Смидович сел, решив терпеливо ждать, чем решится его участь.

— Я удивляюсь вам, господин Смидович, — судейский чин наконец поднял на него воспаленные глаза. — Я удивляюсь, как это вы, сын дворянина, всеми уважаемого в Туле помещика, связались вдруг с кучкой бунтовщиков. Я, конечно, понимаю, что при сем вами двигали, так сказать, возвышенные чувства — борьба за справедливость, против зла и так далее, и склонен думать, что вы стали игрушкой в руках заговорщиков, которые смеют посягать на самые устои империи, на святая святых господствующего в России строя. Я хочу верить, что крамольные речи, которые произносились на заседаниях совета студенческих землячеств, равно как и тот гнусный пасквиль на государя императора, который чья–то преступная рука внесла в патриотическую брошюру господина Ключевского, не имеют к вам прямого отношения.

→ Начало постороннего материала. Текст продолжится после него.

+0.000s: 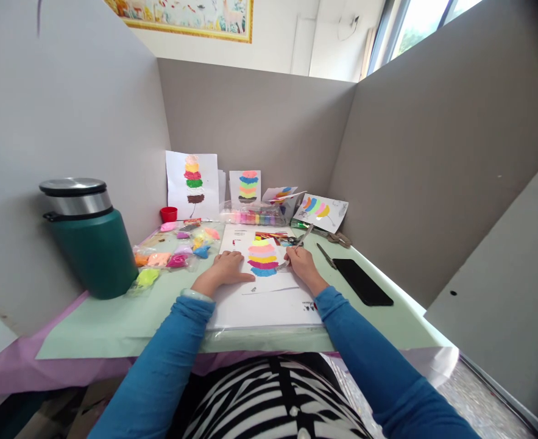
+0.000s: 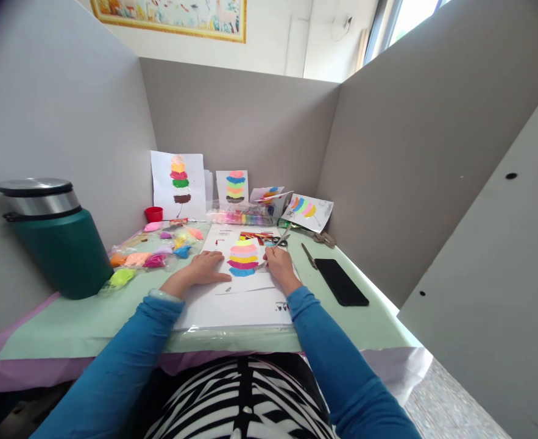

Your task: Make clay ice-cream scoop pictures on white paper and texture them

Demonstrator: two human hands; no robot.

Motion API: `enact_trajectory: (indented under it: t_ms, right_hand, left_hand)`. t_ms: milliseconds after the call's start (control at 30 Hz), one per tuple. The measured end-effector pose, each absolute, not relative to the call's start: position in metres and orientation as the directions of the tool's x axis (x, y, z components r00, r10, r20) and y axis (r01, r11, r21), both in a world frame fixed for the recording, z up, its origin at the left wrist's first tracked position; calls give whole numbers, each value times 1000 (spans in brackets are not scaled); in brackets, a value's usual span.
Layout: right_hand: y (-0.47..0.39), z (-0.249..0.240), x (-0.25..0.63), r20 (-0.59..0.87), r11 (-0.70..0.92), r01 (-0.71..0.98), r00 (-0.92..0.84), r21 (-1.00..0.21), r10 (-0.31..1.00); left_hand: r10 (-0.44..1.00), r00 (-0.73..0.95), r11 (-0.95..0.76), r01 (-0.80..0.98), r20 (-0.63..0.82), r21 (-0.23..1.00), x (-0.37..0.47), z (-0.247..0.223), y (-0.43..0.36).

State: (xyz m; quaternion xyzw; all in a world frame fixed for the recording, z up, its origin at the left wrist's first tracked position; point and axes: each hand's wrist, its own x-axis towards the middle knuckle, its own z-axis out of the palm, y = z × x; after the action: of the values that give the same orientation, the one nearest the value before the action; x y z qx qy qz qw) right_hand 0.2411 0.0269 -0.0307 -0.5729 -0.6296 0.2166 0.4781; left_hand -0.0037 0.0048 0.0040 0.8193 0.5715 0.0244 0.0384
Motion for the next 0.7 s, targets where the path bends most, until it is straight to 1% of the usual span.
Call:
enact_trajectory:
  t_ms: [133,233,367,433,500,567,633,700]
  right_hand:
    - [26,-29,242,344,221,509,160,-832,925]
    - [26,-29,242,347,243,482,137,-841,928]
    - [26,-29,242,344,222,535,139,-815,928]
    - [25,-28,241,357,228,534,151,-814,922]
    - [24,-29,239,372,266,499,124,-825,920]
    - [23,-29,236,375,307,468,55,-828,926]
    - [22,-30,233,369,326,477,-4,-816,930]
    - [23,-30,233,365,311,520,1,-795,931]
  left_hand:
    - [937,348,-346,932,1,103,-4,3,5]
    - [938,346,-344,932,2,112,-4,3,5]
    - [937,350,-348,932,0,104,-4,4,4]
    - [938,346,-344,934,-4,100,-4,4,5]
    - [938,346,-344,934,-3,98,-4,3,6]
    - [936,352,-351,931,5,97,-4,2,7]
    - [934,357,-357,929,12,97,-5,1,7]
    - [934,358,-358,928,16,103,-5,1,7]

— Сожалею, но должен вас огорчить, — перебил Смидович. — Все, о чем вы изволили напомнить, имеет ко мне самое непосредственное отношение.

— Вот как! — Голос судебного чина из елейно–приторного стал жестким и резким. — Я надеялся, господин студент, несколько облегчить вашу участь, смягчить наказание, которое вы заслуживаете, но коль вы отказываетесь…

— Да, отказываюсь! — упрямо подтвердил Смидович.

— Тогда я вынужден пресечь вашу бунтовщическую деятельность. Вам придется оставить надежду на получение дальнейшего образования и выехать в Тульскую губернию к родителям под гласный надзор полиции. Там у вас найдется время задуматься над собственным поведением и заодно понять, что пощечина, которую вы осмелились дать одному весьма влиятельному лицу, не осталась безнаказанной.

Несколько дней Смидович еще жил в Москве и успел получить письмо от отца. Гермоген Викентьевич никогда не проявлял по отношению к детям особой нежности, но по–своему любил их. Сына в письмах он обычно называл «дорогой Петя» или «милый друг Петя», но это последнее письмо начиналось отчужденно и сухо: «Петр Гермогенович». «Меня не удивляет, — писал отец, — что с тобою случилось: при твоем направлении и при твоих взглядах этого можно было ожидать. Я не знаю, в чем заключались беспорядки и какое участие ты в них принимал… во всяком случае ты не устранился от них… в противном случае ты не получил бы приглашения удалиться из Москвы… К чему ты стремишься и на что надеешься? Иль мало было у нас горя и ты хотел еще прибавить?.. Одно я могу вывести в заключение: никого ты не любишь и никого не жалеешь».